[[ RECORD SET open ]]

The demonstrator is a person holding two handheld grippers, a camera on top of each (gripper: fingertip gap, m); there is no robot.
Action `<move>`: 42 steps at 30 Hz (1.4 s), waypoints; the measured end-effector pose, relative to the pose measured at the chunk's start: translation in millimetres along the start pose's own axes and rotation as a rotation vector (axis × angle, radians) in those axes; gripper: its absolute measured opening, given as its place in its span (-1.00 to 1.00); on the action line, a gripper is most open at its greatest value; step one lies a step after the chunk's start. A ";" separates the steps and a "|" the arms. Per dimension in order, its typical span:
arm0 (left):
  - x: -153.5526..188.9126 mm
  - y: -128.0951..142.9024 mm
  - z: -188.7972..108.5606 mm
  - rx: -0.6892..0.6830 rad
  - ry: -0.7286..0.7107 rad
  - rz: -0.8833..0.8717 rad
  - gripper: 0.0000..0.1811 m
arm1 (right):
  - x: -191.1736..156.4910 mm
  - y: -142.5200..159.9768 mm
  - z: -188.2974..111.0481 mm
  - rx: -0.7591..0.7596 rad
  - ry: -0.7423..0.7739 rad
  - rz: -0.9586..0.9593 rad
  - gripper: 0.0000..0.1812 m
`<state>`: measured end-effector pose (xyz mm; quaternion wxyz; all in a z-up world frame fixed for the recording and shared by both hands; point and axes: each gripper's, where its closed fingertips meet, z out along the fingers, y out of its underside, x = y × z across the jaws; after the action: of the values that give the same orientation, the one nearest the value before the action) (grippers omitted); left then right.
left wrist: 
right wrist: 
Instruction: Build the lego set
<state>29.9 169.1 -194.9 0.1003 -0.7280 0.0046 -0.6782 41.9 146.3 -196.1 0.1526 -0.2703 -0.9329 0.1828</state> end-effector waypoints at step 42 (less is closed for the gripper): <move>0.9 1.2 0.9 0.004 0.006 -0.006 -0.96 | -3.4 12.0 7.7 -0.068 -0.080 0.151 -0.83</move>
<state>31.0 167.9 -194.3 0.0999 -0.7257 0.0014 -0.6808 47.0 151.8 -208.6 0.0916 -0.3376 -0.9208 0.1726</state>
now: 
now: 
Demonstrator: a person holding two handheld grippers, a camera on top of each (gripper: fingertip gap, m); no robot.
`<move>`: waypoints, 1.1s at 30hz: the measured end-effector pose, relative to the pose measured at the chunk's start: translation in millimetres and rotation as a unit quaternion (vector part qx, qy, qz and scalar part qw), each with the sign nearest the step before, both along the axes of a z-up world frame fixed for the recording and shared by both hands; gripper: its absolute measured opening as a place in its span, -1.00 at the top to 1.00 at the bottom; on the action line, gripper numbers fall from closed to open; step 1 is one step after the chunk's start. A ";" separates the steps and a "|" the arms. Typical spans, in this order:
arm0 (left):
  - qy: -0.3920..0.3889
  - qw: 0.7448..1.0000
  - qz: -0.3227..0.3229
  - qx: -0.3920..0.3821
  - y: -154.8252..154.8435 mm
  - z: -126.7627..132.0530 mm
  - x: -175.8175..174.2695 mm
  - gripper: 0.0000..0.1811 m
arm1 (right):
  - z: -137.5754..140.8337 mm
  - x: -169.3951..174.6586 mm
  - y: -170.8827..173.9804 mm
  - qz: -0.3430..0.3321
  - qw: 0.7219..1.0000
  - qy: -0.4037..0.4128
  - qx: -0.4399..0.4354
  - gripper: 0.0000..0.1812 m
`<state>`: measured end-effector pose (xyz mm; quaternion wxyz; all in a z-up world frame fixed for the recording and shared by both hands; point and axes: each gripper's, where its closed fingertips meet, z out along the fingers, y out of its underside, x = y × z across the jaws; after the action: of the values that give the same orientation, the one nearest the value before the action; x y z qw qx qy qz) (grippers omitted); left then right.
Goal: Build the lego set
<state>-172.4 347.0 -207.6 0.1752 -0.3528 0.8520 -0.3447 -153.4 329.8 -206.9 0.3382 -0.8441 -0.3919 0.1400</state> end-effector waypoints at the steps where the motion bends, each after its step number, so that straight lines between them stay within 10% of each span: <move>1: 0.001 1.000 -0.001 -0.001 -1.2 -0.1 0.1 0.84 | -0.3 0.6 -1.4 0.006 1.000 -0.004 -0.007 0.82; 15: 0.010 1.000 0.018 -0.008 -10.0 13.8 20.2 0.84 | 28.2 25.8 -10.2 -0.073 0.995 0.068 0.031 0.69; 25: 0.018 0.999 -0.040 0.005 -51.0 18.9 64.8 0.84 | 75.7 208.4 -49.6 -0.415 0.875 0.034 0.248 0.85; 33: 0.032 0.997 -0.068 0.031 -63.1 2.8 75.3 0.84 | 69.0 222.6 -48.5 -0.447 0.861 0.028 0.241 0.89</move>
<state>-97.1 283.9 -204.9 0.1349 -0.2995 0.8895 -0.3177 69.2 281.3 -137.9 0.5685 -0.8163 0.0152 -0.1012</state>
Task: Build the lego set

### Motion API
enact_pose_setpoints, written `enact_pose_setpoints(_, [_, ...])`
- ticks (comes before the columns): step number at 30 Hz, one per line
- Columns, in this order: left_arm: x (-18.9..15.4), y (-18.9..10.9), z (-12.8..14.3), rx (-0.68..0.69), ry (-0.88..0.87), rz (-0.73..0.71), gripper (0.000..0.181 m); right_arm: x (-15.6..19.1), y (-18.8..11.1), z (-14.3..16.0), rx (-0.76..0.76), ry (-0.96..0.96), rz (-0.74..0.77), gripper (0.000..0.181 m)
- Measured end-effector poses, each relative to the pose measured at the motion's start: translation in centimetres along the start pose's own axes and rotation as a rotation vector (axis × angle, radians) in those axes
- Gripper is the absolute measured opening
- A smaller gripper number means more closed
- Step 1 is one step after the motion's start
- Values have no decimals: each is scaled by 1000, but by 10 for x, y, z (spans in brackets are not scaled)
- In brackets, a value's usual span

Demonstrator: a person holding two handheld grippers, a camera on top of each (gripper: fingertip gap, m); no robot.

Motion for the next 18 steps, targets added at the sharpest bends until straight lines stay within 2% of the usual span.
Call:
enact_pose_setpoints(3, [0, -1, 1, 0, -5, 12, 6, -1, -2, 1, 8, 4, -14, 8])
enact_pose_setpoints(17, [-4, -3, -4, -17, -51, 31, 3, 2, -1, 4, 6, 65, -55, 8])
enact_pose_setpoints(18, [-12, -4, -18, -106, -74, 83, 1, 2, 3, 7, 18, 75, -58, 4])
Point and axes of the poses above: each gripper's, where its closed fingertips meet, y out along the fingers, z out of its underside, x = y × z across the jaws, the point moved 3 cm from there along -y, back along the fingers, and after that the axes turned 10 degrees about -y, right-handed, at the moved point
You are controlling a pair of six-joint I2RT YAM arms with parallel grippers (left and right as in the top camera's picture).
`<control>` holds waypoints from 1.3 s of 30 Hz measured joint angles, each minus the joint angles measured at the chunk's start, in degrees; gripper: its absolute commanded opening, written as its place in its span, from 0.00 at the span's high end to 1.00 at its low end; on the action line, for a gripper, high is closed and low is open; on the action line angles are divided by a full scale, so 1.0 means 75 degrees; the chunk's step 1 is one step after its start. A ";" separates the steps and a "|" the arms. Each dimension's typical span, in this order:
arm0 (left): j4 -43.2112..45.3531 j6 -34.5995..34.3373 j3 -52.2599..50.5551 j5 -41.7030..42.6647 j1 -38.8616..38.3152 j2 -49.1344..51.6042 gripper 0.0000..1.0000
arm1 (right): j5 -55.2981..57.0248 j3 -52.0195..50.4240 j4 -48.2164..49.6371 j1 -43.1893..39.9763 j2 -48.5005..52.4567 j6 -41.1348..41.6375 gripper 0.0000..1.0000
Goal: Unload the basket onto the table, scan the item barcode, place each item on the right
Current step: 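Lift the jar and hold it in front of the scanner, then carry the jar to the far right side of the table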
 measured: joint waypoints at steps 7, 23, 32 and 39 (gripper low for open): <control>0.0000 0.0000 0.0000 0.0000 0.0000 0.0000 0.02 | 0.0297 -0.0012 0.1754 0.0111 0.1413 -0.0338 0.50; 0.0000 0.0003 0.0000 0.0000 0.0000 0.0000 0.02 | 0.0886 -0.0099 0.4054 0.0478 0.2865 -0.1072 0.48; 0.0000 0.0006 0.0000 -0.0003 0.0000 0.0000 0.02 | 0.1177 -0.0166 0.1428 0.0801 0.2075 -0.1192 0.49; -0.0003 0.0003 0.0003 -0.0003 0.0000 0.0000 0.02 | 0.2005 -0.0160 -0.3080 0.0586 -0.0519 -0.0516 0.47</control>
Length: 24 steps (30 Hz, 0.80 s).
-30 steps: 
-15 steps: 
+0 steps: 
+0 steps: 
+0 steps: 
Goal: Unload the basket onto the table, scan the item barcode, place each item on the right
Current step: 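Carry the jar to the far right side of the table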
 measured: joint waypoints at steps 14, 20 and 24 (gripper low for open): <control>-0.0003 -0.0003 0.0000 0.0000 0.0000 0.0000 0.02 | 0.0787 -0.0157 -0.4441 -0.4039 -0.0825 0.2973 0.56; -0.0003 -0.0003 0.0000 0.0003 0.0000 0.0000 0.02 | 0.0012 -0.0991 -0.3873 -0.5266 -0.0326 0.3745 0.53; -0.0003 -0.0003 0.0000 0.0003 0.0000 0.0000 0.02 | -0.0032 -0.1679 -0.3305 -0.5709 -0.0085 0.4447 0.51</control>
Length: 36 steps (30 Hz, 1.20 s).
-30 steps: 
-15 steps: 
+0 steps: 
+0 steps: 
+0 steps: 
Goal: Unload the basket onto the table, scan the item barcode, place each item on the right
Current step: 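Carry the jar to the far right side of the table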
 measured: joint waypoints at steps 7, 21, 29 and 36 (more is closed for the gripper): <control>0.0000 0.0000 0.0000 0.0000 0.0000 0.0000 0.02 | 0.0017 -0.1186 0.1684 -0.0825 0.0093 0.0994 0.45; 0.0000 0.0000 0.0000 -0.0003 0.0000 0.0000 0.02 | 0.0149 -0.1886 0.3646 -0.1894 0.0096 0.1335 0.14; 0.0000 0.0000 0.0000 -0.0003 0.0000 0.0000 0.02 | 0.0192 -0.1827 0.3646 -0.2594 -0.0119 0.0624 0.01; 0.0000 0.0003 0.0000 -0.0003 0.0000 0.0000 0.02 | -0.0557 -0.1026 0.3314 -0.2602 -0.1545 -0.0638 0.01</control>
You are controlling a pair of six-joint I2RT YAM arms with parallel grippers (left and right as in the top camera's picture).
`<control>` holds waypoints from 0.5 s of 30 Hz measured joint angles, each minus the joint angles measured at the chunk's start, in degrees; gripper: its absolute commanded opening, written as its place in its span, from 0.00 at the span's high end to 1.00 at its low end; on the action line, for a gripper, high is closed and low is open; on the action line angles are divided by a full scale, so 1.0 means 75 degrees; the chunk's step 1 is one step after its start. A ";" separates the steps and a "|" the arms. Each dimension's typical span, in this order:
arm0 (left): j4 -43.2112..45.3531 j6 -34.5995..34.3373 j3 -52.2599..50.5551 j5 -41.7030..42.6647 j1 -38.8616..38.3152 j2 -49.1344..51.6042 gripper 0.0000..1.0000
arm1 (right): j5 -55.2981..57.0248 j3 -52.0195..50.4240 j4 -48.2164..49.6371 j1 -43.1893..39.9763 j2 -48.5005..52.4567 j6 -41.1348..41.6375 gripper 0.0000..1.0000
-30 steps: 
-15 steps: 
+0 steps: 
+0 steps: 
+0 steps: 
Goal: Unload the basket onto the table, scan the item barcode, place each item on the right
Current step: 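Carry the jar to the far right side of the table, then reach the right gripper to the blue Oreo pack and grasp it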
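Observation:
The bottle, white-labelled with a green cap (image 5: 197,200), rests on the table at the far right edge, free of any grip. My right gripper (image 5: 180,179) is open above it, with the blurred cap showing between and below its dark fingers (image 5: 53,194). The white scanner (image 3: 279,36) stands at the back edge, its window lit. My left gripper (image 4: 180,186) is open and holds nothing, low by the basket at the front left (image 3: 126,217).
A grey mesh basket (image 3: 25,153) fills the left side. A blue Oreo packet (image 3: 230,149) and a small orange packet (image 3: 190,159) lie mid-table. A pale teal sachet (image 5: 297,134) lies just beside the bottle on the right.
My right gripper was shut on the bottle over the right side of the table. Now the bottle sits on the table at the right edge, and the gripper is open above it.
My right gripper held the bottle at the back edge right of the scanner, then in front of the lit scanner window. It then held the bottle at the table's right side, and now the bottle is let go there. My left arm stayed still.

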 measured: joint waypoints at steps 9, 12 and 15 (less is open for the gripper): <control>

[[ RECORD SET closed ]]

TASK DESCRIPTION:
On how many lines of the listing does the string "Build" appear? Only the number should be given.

REPLY TO THE EXERCISE:
3